The Hijacking of Alaska's Magic Bus

McCandless was deeply loved and deeply hated with the former easily being the majority. To say he was a polarizing figure is an understatement. His greatest number of admirers seem to have been international and without a doubt his greatest number of detractors were in relatively close proximity to Bus 142. While the greater the distance from Bus 142 seems to have increased admiration for McCandless, we can’t quantify that. Obviously, for Denali Borough, Alaska, (namely Healy, Alaska) “not in my backyard (NIMBY)” was at issue, but a lot of the disdain for McCandless is statewide in what is geographically a large state. The eBook goes into considerable depth about the reasons for this which include his choice of the Alaskan wilderness, being naively unprepared for it, and hunting without a license. Of course, Alaskans have despised McCandless types, of which there are many, for decades prior to his arrival, so he just seems to have become a lightning rod due to his notoriety (mostly propelled by a bestselling book and blockbuster movie).
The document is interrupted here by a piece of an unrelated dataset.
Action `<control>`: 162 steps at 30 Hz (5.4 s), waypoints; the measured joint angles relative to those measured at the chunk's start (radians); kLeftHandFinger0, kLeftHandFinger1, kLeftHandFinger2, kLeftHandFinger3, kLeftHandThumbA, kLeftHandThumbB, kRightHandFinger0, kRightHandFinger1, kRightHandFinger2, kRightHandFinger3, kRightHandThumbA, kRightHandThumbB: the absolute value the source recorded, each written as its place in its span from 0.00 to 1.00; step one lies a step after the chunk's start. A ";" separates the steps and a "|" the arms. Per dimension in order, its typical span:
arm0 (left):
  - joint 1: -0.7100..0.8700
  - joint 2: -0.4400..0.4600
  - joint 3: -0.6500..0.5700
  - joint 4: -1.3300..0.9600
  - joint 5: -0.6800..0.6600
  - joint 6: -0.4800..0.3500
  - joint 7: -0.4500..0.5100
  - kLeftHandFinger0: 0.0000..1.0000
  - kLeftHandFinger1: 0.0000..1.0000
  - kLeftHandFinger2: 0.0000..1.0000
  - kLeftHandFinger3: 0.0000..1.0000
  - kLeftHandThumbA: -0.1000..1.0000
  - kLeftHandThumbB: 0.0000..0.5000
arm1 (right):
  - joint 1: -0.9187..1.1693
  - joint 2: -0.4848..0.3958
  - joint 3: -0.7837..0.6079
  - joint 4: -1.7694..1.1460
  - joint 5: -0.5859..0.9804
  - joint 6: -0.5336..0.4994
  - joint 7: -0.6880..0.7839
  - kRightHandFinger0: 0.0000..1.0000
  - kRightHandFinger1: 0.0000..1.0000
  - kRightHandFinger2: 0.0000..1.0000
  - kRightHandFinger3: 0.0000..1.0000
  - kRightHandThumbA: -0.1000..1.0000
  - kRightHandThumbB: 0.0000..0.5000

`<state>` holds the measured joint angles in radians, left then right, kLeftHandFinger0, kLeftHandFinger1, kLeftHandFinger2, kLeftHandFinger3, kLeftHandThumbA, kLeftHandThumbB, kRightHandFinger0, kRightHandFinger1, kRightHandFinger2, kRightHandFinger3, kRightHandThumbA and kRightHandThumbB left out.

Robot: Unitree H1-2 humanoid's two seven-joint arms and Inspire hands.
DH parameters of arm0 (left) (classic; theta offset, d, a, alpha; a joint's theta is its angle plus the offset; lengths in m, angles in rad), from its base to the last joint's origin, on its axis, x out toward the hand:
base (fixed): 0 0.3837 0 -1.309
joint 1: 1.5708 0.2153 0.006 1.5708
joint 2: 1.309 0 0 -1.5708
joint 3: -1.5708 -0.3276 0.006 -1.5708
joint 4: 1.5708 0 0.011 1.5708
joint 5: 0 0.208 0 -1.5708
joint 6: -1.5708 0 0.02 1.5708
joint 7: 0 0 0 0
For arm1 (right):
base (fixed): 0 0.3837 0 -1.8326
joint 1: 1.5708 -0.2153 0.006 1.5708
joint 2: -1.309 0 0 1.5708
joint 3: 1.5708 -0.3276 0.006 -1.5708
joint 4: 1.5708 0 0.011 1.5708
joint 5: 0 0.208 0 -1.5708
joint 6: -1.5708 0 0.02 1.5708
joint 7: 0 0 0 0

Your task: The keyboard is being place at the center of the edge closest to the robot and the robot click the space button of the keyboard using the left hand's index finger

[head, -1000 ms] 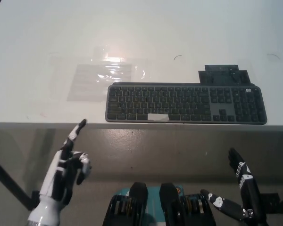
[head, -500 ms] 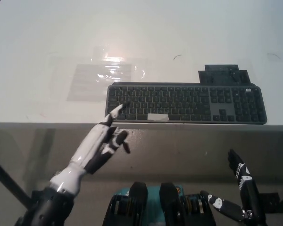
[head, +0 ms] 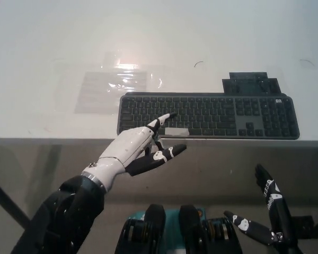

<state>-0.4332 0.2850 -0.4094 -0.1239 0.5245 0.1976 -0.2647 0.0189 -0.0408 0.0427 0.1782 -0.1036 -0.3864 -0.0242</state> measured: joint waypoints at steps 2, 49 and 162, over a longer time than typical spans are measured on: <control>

The “McCandless – Representations” (If McCandless Had Been, What McCandless Wasn’t and Was, What McCandless Could Have Been) in the eBook characterize him in great detail in what seems like a vain attempt to make sense of why he was so dearly loved by many and so stubbornly hated by others.

The “McCandless – Representations” may fall short in their intended purpose, but they do give a fresh perspective and a lot of food for thought.

Some degree of love of McCandless can be attributed to what we’ll call joiners. With no particular passion, they encounter a trend, and embrace it. In other words, they’re like “sheep.” But in the case of McCandless, there’s far too few “sheep” in the world to account for the sum of his admirers.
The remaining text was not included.